Allied Artists did retain a few vestiges of its Monogram identity, continuing its popular Stanley Clements action series (through 1953), its B-Westerns (through 1954), its Bomba, the Jungle Boy adventures (through 1955) and especially its breadwinning comedy series with The Bowery Boys (through 1958, with Clements replacing Leo Gorcey). For the most part, however, Allied Artists was heading in new, ambitious directions under Mirisch. Its greatest artistic success, however, came with a low-budget film firmly in the Monogram tradition, Don Siegel's Invasion of the Body Snatchers, released by Allied in 1956.
For a time in the mid-1950s the Mirisch family held great influence at Allied Artists, with Walter as executive producer, his brother Harold as head of sales, and brother Marvin as corporate treasurer. They pushed the studio into big-budget filmmaking, signing contracts with William Wyler, John Huston, Billy Wilder and Gary Cooper. However, when their first big-name productions, Wyler's Friendly Persuasion and Wilder's Love in the Afternoon were box-office flops in 1956–57, studio head Broidy retreated into the kind of pictures Monogram had always favored: low-budget action and thrillers. Mirisch Productions then had success releasing their films through United Artists.
Allied Artists ceased production in 1966 and became a distributor of foreign films, but restarted production with the 1972 release of Cabaret and followed it the next year with Papillon. Both were critical and commercial successes, but high production and financing costs meant they were not big moneymakers for Allied Artists. Allied Artists raised financing for their adaptation of The Man Who Would Be King by selling the European distribution rights to Columbia Pictures and the rest of the backing came from Canadian tax shelters. King was released in 1975, but received disappointing returns. That same year it distributed the French import Story of O, but spent much of its earnings defending itself from obscenity charges.
In 1976, Allied Artists attempted diversification when it merged with consumer producers Kalvex and PSP, Inc. The new Allied Artists Industries, Inc. manufactured pharmaceuticals, mobile homes, and activewear in addition to films.
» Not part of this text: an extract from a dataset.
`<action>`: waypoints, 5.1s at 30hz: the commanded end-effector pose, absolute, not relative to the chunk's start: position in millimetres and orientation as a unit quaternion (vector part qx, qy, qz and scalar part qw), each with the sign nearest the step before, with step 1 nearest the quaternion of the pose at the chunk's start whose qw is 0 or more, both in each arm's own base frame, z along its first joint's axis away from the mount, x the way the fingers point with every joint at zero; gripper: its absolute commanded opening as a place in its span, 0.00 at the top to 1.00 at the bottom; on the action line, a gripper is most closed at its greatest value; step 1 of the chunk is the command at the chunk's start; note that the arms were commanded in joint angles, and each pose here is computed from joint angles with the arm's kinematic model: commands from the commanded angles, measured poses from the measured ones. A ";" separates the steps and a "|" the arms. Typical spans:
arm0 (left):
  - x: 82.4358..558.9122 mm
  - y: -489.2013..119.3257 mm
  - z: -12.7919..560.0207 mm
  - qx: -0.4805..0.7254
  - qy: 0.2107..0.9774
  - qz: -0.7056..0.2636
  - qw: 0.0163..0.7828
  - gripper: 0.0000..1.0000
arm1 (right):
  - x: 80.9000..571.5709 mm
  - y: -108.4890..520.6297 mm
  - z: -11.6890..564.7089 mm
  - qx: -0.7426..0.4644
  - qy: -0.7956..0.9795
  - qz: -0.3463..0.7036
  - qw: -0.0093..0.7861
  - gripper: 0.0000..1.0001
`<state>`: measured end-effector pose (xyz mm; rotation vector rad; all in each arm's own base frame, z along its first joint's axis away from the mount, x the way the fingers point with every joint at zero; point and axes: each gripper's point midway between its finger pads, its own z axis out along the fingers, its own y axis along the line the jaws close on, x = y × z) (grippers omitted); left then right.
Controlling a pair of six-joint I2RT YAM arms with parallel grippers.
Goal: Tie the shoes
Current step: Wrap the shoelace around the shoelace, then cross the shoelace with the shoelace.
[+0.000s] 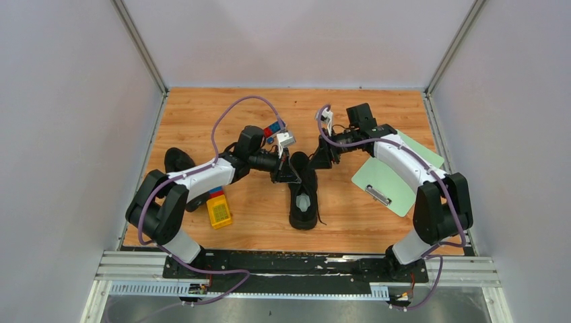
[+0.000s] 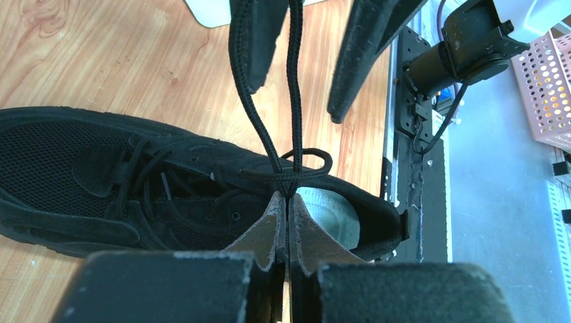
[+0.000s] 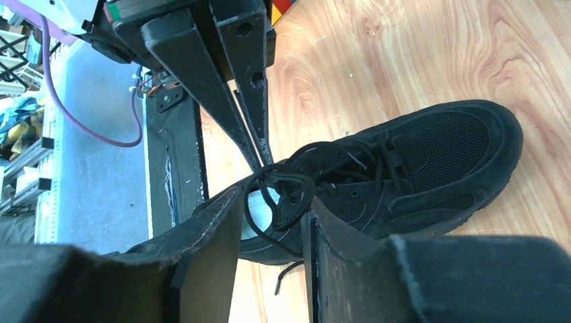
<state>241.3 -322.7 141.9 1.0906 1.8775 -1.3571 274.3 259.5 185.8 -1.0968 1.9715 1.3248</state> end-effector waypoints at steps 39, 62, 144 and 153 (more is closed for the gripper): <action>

Monogram/Allied Artists survived by finding a niche and serving it well. The company lasted until 1979, when runaway inflation and high production costs pushed it into bankruptcy. The post-1947 Monogram/Allied Artists library was bought by television production company Lorimar; today a majority of this library belongs to Warner Bros. Entertainment. The 1936–1946 Monogram library was sold in 1954 to Associated Artists Productions, which itself was sold to United Artists in 1958. UA merged with Metro-Goldwyn-Mayer in 1981. The 1936–1946 Monogram library was not part of the deal with Ted Turner (The rights to some of these films are now owned by MGM, others are now in the public domain). The pre-1936 Monogram library became incorporated into that of Republic, today a part of Viacom-owned Paramount Pictures. Not long after, it was reorganized into Allied Artists International.
Today, Monogram Pictures is a division of Allied Artists International. However, as Allied Artists emerged as the predominant brand, Monogram Pictures took a backseat and was dormant for many years. Allied Artists has recently renewed the Monogram Pictures trademarks and announced new productions under the Monogram banner.